Иван будто вспомнил что-то:
— А вы как попали сюда, ребята? Я на огонь шел… постоял за кустами, глянул на вас — что за притча! Сказать, в ночном мальцы — так коней нету… Или, неслухи, потихоньку ушли из дому?
— Мы потихоньку и вернемся, никто не узнает, — сказал Гриша.
Иван поднялся:
— Поспешайте, ребята. А то не миновать березовой каши. Прощайте.
— Дядя Иван, мы тебе хлеба принесем.
— Ну, спасибо. Вот уж спасибо! Только смотри, чтоб никто не видал. Положи хлеб вот в эти кусты, в орешник, — я приду, возьму. А меня днем не ищите.
Он обоим им подал руку, как большим.
Мальчишки пошли прежней дорогой к усадьбе, вышли в поле. Снова свежий ветер прилетел издалека, пошевелил им волосы, приник к лицам, горячим от бессонной ночи, пошептал в траве — исчез. Льдистый блеск звезд побледнел. И далеко, в неизмеримой дали, лег узкий зеленый рассвет.

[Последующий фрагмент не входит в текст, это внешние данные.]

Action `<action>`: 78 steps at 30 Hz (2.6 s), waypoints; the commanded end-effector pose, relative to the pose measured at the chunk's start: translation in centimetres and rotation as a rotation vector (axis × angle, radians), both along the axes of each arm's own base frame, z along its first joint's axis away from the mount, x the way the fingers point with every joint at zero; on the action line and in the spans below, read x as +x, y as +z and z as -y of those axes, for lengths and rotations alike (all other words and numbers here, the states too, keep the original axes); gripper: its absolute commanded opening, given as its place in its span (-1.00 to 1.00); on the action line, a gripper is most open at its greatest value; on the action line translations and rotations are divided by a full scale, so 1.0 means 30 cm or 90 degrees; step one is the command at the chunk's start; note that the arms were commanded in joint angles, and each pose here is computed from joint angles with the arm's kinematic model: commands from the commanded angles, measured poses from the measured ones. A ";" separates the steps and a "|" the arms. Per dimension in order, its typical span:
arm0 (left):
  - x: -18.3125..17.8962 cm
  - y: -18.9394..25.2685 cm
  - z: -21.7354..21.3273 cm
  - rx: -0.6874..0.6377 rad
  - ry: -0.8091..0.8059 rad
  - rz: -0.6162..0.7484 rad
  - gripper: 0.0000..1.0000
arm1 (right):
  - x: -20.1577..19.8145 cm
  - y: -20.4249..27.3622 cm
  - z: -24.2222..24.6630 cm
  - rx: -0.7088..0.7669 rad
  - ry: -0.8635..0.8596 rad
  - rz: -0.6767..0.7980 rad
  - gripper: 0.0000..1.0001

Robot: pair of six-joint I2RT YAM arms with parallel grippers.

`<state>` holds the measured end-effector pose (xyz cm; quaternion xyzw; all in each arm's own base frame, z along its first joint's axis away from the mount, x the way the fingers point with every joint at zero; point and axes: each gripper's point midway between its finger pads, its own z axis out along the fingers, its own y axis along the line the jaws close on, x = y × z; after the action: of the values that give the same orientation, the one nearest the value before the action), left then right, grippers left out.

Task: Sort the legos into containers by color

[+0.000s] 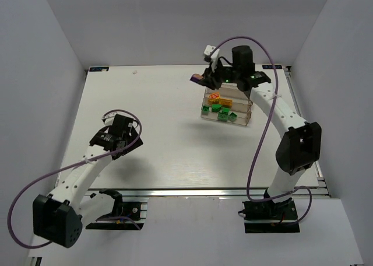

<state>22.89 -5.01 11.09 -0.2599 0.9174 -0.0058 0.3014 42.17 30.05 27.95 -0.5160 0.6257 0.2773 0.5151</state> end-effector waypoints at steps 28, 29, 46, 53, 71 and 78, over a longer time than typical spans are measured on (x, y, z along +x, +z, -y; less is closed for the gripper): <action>0.154 -0.003 -0.099 0.153 -0.136 -0.041 0.82 | 0.580 -0.449 0.677 -0.224 -0.265 -0.024 -0.77; 0.154 -0.001 -0.100 0.154 -0.135 -0.040 0.82 | 0.587 -0.462 0.686 -0.230 -0.266 -0.024 -0.73; 0.207 -0.051 -0.185 0.226 -0.113 -0.096 0.83 | 0.503 -0.298 0.665 -0.147 -0.263 -0.020 0.06; 0.287 -0.113 -0.218 0.193 -0.135 -0.106 0.82 | 0.097 -0.084 0.478 0.038 -0.084 -0.042 -0.52; 0.371 -0.272 -0.230 0.087 -0.193 -0.134 0.22 | -0.253 -0.103 0.422 0.084 -0.043 -0.074 -0.27; 0.348 -0.276 -0.191 0.039 -0.205 -0.115 -0.09 | -0.269 -0.106 0.415 0.089 -0.043 -0.090 -0.30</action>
<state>33.08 1.88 1.96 -0.1030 0.9734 0.0346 0.2018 34.60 17.29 23.51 -0.4334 0.6696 0.3346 0.5018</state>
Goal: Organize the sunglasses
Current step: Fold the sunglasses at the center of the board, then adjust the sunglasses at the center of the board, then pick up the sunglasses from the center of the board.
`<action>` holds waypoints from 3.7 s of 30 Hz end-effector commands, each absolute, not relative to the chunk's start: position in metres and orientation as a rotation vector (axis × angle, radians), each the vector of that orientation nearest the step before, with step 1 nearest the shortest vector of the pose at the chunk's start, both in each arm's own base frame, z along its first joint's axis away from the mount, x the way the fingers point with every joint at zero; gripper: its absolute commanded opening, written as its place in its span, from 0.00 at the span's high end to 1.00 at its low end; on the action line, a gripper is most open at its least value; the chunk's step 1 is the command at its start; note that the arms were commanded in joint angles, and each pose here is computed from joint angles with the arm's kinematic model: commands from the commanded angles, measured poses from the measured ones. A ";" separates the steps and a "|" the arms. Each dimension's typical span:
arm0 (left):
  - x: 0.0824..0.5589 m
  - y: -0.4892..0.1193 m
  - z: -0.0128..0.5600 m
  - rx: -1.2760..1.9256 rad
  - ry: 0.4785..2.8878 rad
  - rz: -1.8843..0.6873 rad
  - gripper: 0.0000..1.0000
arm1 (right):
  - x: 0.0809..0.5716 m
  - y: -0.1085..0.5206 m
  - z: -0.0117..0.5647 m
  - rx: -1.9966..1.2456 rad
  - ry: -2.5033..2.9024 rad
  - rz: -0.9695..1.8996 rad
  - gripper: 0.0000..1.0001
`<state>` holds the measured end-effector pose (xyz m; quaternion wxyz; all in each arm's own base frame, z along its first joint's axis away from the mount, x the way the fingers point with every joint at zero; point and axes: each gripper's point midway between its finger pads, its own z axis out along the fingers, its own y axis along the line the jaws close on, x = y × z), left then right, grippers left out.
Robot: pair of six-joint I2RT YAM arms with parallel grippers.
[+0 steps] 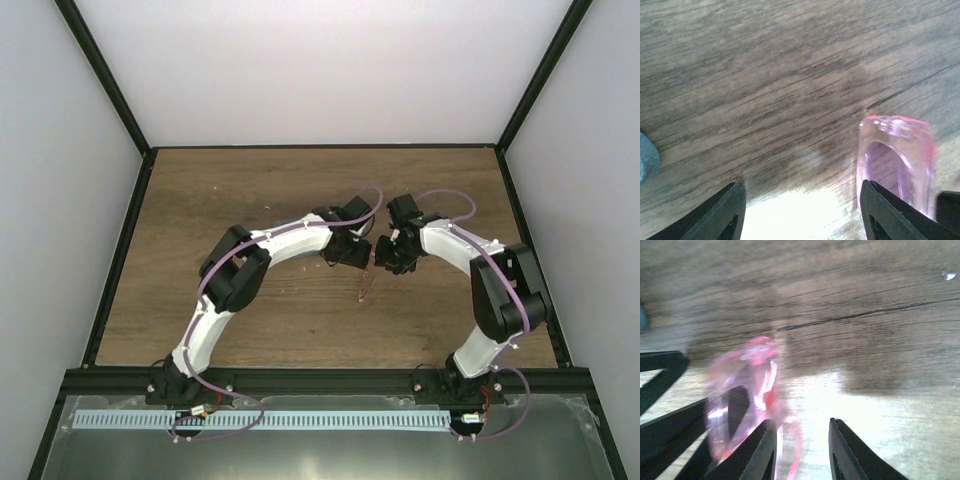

Одна лишь живая душа — Собакевич встретил их в усадьбе, зевая и потягиваясь. Он дружески обнюхал мальчишек и проводил Гришу до самого дома. Там он удивленно задрал морду, нюхая шершавые Гришины пятки, — Гриша лез бесшумно в раскрытое окно: это, конечно, был непорядок, и пес брехнул на всякий случай. Но тут же, пружинно изогнувшись и лязгнув яростно зубами, принялся искать у себя злую блоху. На брёх никто не отозвался. Все спали. Но только добрался Гриша к постели — у хлевов стукнули ведрами. И слышно было, как зазвенела в гулкий подойник струя молока.
Только через час после того, не раньше, зашептала в чуланчике бабушка — стала на молитву.
15
С этого времени жизнь мальчишек наполнилась тревогой и счастьем. Как же иначе, если не счастьем, назвать ту упоительную и опасную тайну, в которой сам живешь и действуешь!
Теперь оба они были постоянно голодны: то и дело Гриша просил хлеба — и после завтрака и перед обедом… Скоро у них скопился запас — груда ржаных ломтей и четыре куска сахара. Все это они снесли под вечер в знакомый орешник в лесу, выбрали место посуше, наломали веток, закрыли ими припасы. И домой после этого идти не хотелось. Ивана они не видели — не важно! Они, может, и не увидят его больше.
Но зато с каким жаром они вспоминали: Иван пожал им руки, как большим, — уважительно. И обсуждали, когда придет он за хлебом: сегодня или завтра — должно, сегодня ночью, — и сразу ль найдет, не много ль они накидали веток сверху.
— А вдруг не увидит?
— Найдет. Что он, не понимает? Раз накидали веток, значит было что закрыть… Раскидает ветки, а там — хлеб.
— А надолго ему хватит? На два дня? Или больше?
Гриша задумался: сколько человеку надо хлеба в день? Три ломтя больших… но это если еще что- нибудь есть — каша, горох. Или чай. Потом еще суп, самая нелюбимая Гришина еда. А если один хлеб… Трех ломтей мало.
— Да еще он, погляди, большой какой, Иван-то… Не миновать завтра опять нести ему хлеба.
— Если б еще сала достать…
— Я у бабки попрошу. Пока не даст, не отлипну.
…Два раза ходили они к заветному месту в лес и оба раза Ивана не видали. Но хлеб исчезал, ветки не были раскиданы как попало, а сложены в сторонку кучкой. Значит, человек брал, не зверь. Кто же, кроме Ивана? И все-таки разбирали сомнения. А вдруг не он? А что, если ребята деревенские ходили по лесу, да и набрели на кучу ореховых веток?.. Когда в третий раз пришли они в лес (с печеной картошкой в карманах, с хлебом за пазухой), у знакомого орешника перед сизым кругом золы, оставшейся от костра, сидел Иван. Видно, ждал.